The center will feature rotating exhibits from the 350-piece Nasher collection, generally regarded as the finest private collection of modern and contemporary sculpture in the world.

Indoor, outdoor settings


The works will be displayed in a museum and a landscaped park setting. Visitors can look from the front door, through the exhibition galleries, to the sculpture garden beyond, sampling the entire collection in a glance.
"People will enjoy the aesthetics of the facility; the quality of the collection is of the highest order, and there are many types of sculpture that will attract a really widespread group of people," Mr. Edson said.

In addition, the center will help people understand what they're seeing.

The cost of admission – $10 for adults, $7 for seniors and $5 for students – will include audiotaped information about the work and the artist. Maps of the sculpture garden will include pithy descriptions of each piece, Mr. Nash said.

Because popular attitudes toward a museum are influenced by such things as the quality of its gift shop and cafe and even by the accessibility of its parking lot, Mr. Edson said, a balancing act results: A museum director needs to appeal to the public and at the same time be the guardian of artistic standards.

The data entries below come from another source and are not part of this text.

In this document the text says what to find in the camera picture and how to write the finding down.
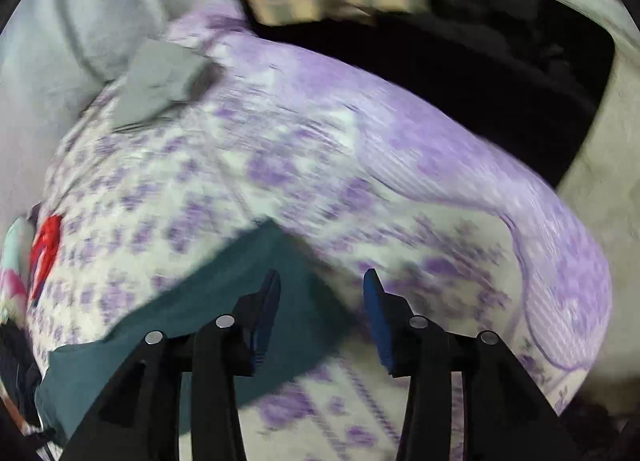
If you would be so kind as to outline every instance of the teal cloth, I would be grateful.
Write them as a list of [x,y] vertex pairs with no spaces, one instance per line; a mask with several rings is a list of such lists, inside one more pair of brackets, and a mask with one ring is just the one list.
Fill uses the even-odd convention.
[[[210,263],[174,289],[124,317],[101,341],[62,346],[49,355],[49,369],[36,391],[45,428],[62,446],[82,421],[113,373],[145,334],[161,330],[186,335],[233,309],[242,295],[257,291],[269,269],[281,277],[282,292],[266,359],[253,378],[236,378],[238,405],[273,392],[311,370],[335,351],[354,323],[351,313],[312,272],[294,238],[268,220],[241,235]],[[180,415],[188,415],[183,384]],[[181,421],[180,431],[190,429]]]

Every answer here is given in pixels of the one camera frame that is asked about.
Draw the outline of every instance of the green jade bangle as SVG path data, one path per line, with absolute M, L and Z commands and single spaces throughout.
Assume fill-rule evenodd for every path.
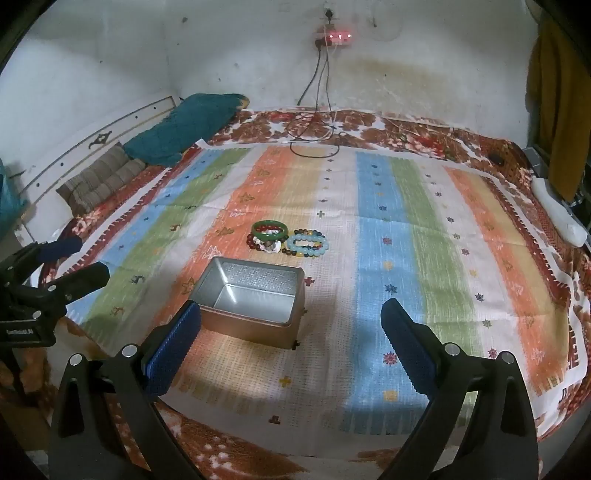
M 279 230 L 277 233 L 265 233 L 268 230 Z M 261 220 L 252 225 L 251 233 L 261 242 L 274 242 L 289 236 L 289 231 L 284 223 L 276 220 Z

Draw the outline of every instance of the wall socket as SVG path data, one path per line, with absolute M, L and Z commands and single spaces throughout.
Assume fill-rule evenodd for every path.
M 337 15 L 337 11 L 336 11 L 336 5 L 335 5 L 335 1 L 334 0 L 324 0 L 324 3 L 322 4 L 322 15 L 324 16 L 324 18 L 326 18 L 326 11 L 330 10 L 333 13 L 333 20 L 338 19 L 338 15 Z

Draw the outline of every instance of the white wall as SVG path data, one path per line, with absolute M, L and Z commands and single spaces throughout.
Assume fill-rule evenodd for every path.
M 442 119 L 525 145 L 537 25 L 524 0 L 382 1 L 394 10 L 372 30 L 374 0 L 332 0 L 336 23 L 354 39 L 332 56 L 332 103 Z M 0 157 L 10 173 L 23 171 L 95 119 L 170 86 L 181 96 L 243 93 L 255 108 L 294 105 L 316 62 L 322 5 L 57 0 L 0 75 Z M 391 25 L 398 37 L 376 40 Z M 313 103 L 309 93 L 304 104 Z
M 385 0 L 395 11 L 379 26 L 401 27 L 390 42 L 372 40 L 377 35 L 366 27 L 373 1 L 333 0 L 336 23 L 350 25 L 355 37 L 332 58 L 333 104 L 442 119 L 525 146 L 525 80 L 537 25 L 523 0 Z M 172 83 L 181 97 L 238 92 L 254 107 L 295 104 L 316 64 L 322 5 L 168 0 Z M 304 104 L 313 103 L 308 95 Z
M 11 174 L 112 110 L 169 85 L 165 0 L 57 0 L 0 75 Z

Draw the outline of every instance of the colorful striped cloth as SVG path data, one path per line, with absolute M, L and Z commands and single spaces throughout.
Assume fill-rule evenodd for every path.
M 540 435 L 564 417 L 560 402 L 587 370 L 573 307 L 588 300 L 497 179 L 411 153 L 342 147 L 303 158 L 270 144 L 210 148 L 168 172 L 60 267 L 109 266 L 107 287 L 69 308 L 107 353 L 168 322 L 215 255 L 307 277 L 297 347 L 202 330 L 164 397 L 177 411 L 291 455 L 392 447 L 427 404 L 381 329 L 380 308 L 395 297 L 442 342 L 490 358 L 513 352 Z M 267 218 L 321 230 L 330 251 L 313 260 L 250 250 L 251 225 Z

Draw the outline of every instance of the bracelet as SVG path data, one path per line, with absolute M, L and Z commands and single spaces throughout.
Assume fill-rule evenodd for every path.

"At the root of what a museum is, is to be a place where art and people interact. Good things happen when they do," said Marla Price, director of the Modern Art Museum of Fort Worth.

On the other hand, she said, "if popularity were the only criteria, we'd be operating Six Flags."

Education's role

The key to reconciling the two goals is education – either through school or outreach programs or by merely handing out audiotapes in the museum galleries, Mr. Weil said.
Museums have to appeal to people with a wide range of tastes and education while not becoming so diffused that they lose their purpose, he said.

It's not easily accomplished, he said, but it's worth it.

"I think it's important for a museum to be popular," Mr. Weil said. "These days a museum can't afford not to be popular."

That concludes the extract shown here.